Stored dataset items
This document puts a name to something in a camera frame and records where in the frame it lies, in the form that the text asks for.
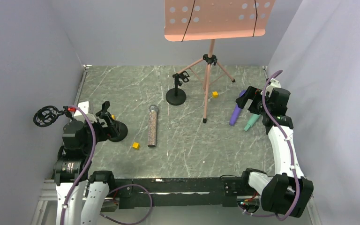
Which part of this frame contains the purple microphone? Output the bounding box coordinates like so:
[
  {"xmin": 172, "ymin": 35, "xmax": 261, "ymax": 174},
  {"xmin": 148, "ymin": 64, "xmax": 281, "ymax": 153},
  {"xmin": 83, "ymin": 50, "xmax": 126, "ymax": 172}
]
[{"xmin": 229, "ymin": 90, "xmax": 246, "ymax": 126}]

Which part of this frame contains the black round-base mic stand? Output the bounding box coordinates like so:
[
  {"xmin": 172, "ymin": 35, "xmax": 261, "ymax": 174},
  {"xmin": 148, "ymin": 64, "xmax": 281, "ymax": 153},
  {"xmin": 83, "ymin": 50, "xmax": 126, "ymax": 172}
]
[
  {"xmin": 165, "ymin": 71, "xmax": 190, "ymax": 106},
  {"xmin": 109, "ymin": 121, "xmax": 128, "ymax": 142}
]

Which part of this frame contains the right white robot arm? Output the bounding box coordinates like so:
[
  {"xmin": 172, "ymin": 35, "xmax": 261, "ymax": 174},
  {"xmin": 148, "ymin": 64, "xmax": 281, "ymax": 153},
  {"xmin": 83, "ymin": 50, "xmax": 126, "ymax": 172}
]
[{"xmin": 236, "ymin": 86, "xmax": 314, "ymax": 218}]

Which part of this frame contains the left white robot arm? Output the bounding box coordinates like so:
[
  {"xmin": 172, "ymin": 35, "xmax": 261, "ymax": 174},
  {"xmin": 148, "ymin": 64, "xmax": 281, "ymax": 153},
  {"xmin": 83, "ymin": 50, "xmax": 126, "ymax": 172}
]
[{"xmin": 54, "ymin": 101, "xmax": 122, "ymax": 225}]

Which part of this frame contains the yellow cube near music stand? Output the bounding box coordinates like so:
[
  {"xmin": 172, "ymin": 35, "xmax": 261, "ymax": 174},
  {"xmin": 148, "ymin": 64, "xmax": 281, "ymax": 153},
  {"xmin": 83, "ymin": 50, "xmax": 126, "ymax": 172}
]
[{"xmin": 212, "ymin": 91, "xmax": 219, "ymax": 98}]

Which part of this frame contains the pink music stand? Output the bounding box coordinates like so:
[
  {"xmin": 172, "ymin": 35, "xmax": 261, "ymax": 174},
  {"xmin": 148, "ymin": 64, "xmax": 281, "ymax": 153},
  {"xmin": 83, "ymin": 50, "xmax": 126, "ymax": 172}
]
[{"xmin": 164, "ymin": 0, "xmax": 275, "ymax": 123}]

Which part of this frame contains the mint green microphone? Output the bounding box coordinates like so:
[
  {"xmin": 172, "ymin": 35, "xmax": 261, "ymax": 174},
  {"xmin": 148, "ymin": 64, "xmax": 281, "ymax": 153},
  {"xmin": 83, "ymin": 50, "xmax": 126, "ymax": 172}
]
[{"xmin": 244, "ymin": 113, "xmax": 260, "ymax": 131}]

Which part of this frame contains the yellow cube front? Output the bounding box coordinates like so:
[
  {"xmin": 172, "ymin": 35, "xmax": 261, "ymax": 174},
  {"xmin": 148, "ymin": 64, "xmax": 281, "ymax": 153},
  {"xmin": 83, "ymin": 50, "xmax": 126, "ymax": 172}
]
[{"xmin": 132, "ymin": 142, "xmax": 140, "ymax": 150}]

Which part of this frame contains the glitter silver-head microphone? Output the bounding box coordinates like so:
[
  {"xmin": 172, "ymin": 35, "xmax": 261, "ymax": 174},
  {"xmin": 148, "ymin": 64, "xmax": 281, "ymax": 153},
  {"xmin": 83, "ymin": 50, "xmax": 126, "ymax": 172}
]
[{"xmin": 147, "ymin": 105, "xmax": 158, "ymax": 148}]

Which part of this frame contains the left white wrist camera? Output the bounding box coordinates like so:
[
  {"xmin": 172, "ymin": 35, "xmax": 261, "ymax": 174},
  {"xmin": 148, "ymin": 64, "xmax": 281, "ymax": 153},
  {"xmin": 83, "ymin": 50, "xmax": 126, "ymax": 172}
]
[{"xmin": 73, "ymin": 101, "xmax": 96, "ymax": 122}]

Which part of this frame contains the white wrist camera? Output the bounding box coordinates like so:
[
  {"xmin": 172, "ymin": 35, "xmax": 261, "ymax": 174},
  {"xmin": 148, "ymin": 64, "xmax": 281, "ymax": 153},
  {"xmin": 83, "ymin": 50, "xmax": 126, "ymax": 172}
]
[
  {"xmin": 264, "ymin": 78, "xmax": 281, "ymax": 95},
  {"xmin": 73, "ymin": 101, "xmax": 96, "ymax": 122}
]

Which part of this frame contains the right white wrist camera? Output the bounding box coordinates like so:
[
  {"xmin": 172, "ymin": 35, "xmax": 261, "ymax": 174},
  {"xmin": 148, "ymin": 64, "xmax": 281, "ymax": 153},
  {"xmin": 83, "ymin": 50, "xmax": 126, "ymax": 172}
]
[{"xmin": 264, "ymin": 78, "xmax": 281, "ymax": 95}]

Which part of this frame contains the black shock-mount tripod stand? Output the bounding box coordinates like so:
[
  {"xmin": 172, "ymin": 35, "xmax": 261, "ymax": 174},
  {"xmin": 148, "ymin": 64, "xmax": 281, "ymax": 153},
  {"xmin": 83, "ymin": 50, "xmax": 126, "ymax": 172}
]
[{"xmin": 33, "ymin": 105, "xmax": 74, "ymax": 128}]

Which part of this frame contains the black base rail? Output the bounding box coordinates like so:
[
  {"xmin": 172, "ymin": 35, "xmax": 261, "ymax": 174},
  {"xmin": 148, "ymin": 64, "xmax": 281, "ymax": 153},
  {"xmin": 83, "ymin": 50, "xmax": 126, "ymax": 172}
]
[{"xmin": 108, "ymin": 175, "xmax": 256, "ymax": 209}]

* [Requirement]
Find and copy every line in the entries above where the string "microphone" occurs.

* [Response box]
Which part of this frame contains the purple microphone? Output the bounding box coordinates like so:
Which part of this frame contains the mint green microphone? Output the bounding box coordinates like so:
Which part of this frame contains the glitter silver-head microphone? Output the bounding box coordinates like so:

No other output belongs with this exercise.